LAHORE - Paquistão e Afeganistão se acusaram nesta sexta-feira mutuamente de ter iniciado o tiroteio da última quinta-feira em torno da cerca recém-instalada pelos paquistaneses na fronteira para controlar a passagem de insurgentes.

A troca de tiros, que não causou mortes, aconteceu no posto fronteiriço de Angoora Adda (oeste do Paquistão). A região é uma das atingidas pelo plano paquistanês, que enfrenta a oposição afegã.

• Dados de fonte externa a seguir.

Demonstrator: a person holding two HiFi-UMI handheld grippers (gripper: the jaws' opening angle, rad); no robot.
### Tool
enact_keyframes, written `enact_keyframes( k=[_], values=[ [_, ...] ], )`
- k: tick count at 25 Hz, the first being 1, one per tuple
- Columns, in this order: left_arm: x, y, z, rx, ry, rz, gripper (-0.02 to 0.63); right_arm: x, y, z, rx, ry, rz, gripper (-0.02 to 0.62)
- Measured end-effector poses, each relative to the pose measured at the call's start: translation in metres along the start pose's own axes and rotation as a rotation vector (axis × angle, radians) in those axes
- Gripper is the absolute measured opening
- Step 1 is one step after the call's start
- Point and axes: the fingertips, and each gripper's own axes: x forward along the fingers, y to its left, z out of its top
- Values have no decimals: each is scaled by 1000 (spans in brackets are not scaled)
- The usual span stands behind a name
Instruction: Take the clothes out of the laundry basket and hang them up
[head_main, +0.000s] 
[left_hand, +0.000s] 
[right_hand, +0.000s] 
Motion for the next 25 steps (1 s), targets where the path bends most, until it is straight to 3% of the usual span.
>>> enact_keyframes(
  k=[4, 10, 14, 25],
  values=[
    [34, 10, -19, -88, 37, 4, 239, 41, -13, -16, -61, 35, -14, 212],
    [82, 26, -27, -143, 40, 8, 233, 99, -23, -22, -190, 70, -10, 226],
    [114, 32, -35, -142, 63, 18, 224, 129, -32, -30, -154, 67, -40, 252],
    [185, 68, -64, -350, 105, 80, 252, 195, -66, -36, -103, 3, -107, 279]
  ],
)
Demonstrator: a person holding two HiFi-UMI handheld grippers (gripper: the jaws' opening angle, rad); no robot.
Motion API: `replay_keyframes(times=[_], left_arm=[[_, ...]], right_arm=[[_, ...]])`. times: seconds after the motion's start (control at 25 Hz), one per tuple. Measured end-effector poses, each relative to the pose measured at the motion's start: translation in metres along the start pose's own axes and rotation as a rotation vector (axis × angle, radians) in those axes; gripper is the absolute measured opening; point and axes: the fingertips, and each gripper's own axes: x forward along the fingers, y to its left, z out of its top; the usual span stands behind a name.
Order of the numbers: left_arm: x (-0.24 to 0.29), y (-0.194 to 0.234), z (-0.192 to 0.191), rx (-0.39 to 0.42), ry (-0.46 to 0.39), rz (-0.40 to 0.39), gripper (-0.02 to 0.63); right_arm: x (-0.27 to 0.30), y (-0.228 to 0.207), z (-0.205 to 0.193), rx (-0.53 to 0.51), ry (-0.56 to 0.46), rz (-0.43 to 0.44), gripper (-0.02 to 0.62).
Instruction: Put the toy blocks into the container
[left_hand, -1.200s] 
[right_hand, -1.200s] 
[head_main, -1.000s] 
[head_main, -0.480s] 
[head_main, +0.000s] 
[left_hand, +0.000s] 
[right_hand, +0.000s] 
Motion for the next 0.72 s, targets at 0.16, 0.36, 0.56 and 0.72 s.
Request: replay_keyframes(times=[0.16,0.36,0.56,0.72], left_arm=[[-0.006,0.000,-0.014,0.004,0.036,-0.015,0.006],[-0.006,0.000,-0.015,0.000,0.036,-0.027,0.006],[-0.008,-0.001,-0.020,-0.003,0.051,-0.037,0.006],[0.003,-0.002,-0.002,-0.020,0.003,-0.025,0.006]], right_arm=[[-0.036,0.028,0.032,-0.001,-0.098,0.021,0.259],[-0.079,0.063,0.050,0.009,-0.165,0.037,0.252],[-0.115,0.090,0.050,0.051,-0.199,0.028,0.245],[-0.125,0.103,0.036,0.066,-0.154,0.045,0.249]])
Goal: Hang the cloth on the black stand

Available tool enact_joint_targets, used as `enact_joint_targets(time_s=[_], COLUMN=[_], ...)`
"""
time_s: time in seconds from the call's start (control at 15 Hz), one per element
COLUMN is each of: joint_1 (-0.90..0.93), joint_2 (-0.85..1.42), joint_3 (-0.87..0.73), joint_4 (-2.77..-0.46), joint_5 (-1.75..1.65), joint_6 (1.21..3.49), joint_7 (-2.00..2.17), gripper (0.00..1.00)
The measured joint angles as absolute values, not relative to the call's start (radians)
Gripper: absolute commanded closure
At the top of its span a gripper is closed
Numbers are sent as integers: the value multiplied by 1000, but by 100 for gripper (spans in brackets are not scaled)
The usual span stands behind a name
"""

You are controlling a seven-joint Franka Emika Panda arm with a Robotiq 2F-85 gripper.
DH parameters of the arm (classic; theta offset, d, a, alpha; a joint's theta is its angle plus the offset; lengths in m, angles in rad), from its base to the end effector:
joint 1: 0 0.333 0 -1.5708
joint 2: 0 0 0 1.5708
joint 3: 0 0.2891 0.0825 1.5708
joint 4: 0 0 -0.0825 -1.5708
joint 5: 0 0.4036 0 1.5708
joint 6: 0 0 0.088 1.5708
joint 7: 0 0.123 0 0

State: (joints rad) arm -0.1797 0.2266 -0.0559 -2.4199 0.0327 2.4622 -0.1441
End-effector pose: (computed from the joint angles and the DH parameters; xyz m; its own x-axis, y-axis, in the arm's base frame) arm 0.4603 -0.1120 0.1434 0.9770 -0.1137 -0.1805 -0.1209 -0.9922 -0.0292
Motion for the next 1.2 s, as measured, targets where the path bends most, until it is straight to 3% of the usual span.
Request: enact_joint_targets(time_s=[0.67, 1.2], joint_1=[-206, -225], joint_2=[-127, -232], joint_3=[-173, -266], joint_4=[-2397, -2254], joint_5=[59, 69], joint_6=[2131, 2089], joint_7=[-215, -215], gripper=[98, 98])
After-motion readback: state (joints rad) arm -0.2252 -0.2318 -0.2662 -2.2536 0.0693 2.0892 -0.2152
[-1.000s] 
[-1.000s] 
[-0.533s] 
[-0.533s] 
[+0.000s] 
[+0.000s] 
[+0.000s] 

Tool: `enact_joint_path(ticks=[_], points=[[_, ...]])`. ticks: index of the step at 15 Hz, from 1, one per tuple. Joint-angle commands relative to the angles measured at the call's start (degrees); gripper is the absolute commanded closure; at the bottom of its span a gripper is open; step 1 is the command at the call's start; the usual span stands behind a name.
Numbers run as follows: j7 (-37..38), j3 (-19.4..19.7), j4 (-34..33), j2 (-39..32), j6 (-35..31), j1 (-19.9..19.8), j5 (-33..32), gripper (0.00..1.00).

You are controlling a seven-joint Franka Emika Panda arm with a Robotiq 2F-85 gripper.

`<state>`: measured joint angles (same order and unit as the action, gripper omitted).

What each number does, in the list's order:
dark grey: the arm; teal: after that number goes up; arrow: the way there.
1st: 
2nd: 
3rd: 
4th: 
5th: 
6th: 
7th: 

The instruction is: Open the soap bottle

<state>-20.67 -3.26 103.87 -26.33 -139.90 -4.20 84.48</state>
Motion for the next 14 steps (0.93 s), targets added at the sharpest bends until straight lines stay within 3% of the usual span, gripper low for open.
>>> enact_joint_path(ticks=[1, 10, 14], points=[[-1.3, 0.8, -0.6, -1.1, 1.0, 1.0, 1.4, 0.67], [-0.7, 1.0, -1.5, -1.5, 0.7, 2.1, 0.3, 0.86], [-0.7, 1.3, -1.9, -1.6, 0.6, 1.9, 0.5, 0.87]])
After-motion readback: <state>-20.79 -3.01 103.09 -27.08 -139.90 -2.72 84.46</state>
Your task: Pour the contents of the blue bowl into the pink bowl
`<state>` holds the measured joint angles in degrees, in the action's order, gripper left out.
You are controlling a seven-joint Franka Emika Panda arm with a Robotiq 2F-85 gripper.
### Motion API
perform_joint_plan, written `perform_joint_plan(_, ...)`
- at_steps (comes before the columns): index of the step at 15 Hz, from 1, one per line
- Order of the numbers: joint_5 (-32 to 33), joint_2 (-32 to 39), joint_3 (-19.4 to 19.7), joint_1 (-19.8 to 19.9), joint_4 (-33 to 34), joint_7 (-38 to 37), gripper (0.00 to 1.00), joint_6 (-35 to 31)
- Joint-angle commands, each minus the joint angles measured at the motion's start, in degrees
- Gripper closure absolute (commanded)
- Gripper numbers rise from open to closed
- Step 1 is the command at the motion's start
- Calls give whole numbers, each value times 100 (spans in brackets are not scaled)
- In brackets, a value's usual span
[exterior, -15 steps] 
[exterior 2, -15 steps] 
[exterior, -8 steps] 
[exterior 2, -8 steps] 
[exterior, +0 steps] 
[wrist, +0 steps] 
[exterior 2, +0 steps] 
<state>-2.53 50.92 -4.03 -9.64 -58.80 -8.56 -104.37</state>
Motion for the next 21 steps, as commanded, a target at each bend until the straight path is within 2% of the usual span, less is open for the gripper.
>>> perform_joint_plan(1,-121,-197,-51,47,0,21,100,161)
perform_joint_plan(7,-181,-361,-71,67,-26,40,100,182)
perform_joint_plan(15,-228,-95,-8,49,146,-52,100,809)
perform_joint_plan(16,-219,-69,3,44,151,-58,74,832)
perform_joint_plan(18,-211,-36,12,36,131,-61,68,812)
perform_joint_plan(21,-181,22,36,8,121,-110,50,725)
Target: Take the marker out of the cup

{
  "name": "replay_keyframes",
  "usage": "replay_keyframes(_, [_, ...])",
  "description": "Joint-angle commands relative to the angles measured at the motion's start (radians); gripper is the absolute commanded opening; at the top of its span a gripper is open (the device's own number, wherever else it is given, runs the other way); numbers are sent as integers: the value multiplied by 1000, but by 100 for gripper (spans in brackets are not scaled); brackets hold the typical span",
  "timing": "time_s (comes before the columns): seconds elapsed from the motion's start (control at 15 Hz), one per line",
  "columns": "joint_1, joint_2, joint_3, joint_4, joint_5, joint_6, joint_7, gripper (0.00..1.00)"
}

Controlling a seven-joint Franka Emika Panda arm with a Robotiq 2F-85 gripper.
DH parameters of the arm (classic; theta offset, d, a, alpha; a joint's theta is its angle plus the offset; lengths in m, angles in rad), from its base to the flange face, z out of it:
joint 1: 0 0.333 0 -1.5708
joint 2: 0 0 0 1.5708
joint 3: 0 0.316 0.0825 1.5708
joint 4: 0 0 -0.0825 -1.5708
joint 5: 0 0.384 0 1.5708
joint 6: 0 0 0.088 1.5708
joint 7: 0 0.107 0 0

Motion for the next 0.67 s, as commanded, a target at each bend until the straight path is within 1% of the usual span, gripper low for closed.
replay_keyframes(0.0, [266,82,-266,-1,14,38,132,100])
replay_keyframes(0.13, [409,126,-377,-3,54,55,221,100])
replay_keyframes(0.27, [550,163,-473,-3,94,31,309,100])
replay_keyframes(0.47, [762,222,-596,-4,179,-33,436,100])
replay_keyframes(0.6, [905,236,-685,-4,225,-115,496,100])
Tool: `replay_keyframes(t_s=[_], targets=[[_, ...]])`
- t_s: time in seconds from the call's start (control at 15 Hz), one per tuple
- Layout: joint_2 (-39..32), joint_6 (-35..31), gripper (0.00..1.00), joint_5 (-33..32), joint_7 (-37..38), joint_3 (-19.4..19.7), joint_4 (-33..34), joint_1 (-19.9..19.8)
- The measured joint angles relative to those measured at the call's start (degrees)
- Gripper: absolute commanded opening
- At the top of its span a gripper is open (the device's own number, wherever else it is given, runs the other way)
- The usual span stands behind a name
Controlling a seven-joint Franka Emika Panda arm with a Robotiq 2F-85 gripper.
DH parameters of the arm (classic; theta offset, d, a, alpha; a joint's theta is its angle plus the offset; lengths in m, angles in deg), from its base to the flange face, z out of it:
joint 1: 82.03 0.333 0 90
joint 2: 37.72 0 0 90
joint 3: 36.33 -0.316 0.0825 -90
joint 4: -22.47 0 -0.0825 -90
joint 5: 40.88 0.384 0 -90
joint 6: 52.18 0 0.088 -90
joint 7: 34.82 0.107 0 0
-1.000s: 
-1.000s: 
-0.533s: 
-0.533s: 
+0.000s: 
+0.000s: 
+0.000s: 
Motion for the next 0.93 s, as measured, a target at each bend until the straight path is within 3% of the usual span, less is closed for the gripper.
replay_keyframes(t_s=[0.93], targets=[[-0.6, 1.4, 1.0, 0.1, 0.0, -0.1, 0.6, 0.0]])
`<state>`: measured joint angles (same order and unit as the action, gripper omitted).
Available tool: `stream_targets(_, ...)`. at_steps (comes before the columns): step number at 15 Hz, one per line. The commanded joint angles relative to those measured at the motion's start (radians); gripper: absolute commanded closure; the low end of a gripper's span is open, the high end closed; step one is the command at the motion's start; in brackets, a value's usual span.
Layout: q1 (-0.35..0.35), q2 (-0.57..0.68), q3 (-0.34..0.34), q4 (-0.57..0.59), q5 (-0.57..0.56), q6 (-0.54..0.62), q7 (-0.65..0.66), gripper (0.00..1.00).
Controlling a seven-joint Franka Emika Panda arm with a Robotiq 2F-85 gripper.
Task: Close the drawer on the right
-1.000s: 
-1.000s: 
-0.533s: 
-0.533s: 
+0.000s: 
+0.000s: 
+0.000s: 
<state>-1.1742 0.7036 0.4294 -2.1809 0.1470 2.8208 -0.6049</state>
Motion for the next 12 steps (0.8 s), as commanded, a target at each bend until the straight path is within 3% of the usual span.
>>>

De acordo com a versão paquistanesa, as forças afegãs iniciaram os disparos contra o território do Paquistão 'sem provocação' e tentaram retirar a cerca, disse hoje o general Waheed Arshad em declarações à rede de televisão 'Geo'.

- As forças paquistanesas responderam ao fogo, e depois os afegãos se retiraram, disse o general.

Waheed acrescentou que o Paquistão informou o incidente à comissão formada por oficiais dos dois países e da Otan.

No Afeganistão, porém, o Ministério da Defesa acusou hoje o Exército paquistanês de ter penetrado na terça-feira em seu território para instalar parte da cerca. As tropas saíram antes da chegada das tropas afegãs, segundo as autoridades.

Os paquistaneses continuaram com a construção da cerca na quarta-feira à noite, aproveitando a escuridão. Na última quinta-feira à noite, as tropas afegãs se prepararam para retirar a cerca, o que, segundo disse à agência Efe o porta-voz ministerial, general Zahir Azimi, motivou um ataque do Paquistão.

A troca de tiros é a primeira desde que o presidente do Paquistão, Pervez Musharraf, anunciou a construção da cerca de 35 quilômetros na fronteira oeste e noroeste do país, para deter o livre movimento de insurgentes.

Com o projeto, o Paquistão pretendia resistir as acusações do Afeganistão e da Otan de estar dando abrigo aos talibãs que constantemente se infiltram e operam em solo afegão.